Wesendonck-Lieder
Artikelnummer: ZV 0.393
Beschreibung
Wesendonck-Lieder
von Richard Wagner (1815-1882)
für Mezzosopran und Streichquartett bearbeitet von Jörg Dumkow
Partitur mit Stimmen
Die Wesendonck-Lieder sind ein Zyklus von fünf Liedern, die Richard Wagner (1813- 1883) zwischen 1857 und 1858 für Frauenstimme und Klavier komponierte. Die fünf Gedichte schrieb Mathilde Wesendonck (1828-1902), die auf Wagner einen großen Einfluss hatte und ihn zu diesen Kompositionen inspirierte.
1. „Der Engel“ handelt von der Sehnsucht nach einem Engel, der Trost und Frieden bringt. Dieser Text spiegelt Wagners innere Konflikte und den Wunsch nach einer höheren, spirituellen Verbindung wider.
2. „Stehe still!“: Der Moment der Liebe und des Glücks wird hier ausgedrückt. Es ist der Wunsch, den Augenblick festzuhalten und die Zeit anzuhalten, um die Schönheit der Liebe zu genießen.
3. „Im Treibhaus“: Die Atmosphäre eines Gewächshauses wird beschrieben, in dem die Natur in voller Blüte steht. Ein Gefühl von Intimität und der Vergänglichkeit von Schönheit und Leben.
4. „Schmerzen“: Es geht um Leiden und Trauer, die mit der Liebe verbunden sind. Das Gedicht reflektiert die dunklen Seiten von Leidenschaft und Schmerzen.
5. „Träume“: Über Träume und Sehnsüchte wird reflektiert. Der Wunsch nach einer idealen Welt, in der Liebe und Glück verwirklicht werden können.

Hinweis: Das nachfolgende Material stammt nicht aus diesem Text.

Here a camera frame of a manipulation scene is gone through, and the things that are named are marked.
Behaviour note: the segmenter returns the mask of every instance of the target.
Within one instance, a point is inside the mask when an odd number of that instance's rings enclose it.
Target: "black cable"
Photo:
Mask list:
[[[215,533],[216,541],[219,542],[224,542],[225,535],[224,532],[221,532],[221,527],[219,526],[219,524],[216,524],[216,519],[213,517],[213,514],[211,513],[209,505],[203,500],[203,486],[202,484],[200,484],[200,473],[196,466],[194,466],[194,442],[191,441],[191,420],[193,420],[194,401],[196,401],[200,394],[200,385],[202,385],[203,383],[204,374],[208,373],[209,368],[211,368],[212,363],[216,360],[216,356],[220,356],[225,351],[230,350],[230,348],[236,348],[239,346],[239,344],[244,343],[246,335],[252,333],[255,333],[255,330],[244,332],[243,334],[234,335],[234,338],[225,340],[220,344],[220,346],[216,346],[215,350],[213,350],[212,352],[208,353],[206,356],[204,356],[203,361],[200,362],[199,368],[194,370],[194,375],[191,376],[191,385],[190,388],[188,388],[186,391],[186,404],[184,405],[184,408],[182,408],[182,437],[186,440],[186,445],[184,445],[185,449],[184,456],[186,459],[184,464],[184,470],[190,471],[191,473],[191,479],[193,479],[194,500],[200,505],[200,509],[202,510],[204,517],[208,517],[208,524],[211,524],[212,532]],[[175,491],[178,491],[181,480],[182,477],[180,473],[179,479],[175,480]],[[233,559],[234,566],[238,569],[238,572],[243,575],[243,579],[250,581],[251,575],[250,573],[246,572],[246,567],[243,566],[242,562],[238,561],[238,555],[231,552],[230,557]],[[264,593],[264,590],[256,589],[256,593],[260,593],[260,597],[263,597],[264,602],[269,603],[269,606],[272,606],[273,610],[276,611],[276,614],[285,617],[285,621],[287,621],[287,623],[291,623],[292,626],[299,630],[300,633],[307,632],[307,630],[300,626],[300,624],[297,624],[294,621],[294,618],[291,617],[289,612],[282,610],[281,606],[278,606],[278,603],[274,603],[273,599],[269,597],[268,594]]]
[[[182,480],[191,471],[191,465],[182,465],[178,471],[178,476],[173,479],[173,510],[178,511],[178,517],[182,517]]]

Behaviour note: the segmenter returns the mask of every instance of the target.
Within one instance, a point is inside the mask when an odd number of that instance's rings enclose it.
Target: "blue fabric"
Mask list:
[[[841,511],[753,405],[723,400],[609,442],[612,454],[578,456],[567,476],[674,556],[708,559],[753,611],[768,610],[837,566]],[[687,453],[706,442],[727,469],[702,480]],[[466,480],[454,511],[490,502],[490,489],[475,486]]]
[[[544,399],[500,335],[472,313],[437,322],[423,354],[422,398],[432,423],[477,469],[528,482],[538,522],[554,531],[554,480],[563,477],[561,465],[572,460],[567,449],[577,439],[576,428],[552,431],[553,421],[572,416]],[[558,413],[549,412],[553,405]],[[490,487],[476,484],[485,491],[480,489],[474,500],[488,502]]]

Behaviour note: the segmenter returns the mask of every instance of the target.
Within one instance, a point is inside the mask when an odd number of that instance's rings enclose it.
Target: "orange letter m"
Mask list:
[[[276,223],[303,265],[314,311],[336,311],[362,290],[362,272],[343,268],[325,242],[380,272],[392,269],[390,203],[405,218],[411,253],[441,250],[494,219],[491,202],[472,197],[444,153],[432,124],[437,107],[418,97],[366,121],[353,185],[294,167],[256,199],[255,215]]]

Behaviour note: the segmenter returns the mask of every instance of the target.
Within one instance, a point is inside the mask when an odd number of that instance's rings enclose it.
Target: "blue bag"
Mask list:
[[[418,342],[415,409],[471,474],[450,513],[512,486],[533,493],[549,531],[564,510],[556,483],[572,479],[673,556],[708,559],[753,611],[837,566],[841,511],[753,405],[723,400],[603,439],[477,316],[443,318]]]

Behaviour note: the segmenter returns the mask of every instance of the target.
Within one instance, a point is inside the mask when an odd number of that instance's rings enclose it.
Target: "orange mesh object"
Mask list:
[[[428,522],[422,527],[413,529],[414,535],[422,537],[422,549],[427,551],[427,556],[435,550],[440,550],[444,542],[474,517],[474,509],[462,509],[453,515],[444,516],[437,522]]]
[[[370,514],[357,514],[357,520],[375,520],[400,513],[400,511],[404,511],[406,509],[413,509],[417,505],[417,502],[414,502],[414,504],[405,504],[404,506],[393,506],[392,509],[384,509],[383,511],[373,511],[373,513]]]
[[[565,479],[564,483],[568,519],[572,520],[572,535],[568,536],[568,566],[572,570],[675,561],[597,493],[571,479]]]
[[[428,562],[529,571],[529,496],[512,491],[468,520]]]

Die Wesendonck-Lieder sind nicht nur musikalisch bedeutend, sondern auch ein wichtiger Teil von Wagners persönlicher und künstlerischer Entwicklung. Sie zeigen seine Fähigkeit, tiefste Emotionen in Musik zu verwandeln und sind ein faszinierendes Beispiel für die Verbindung zwischen Text und Musik, was durch die Bearbeitung für Streichquartett von Jörg Dumkow noch verstärkt wird.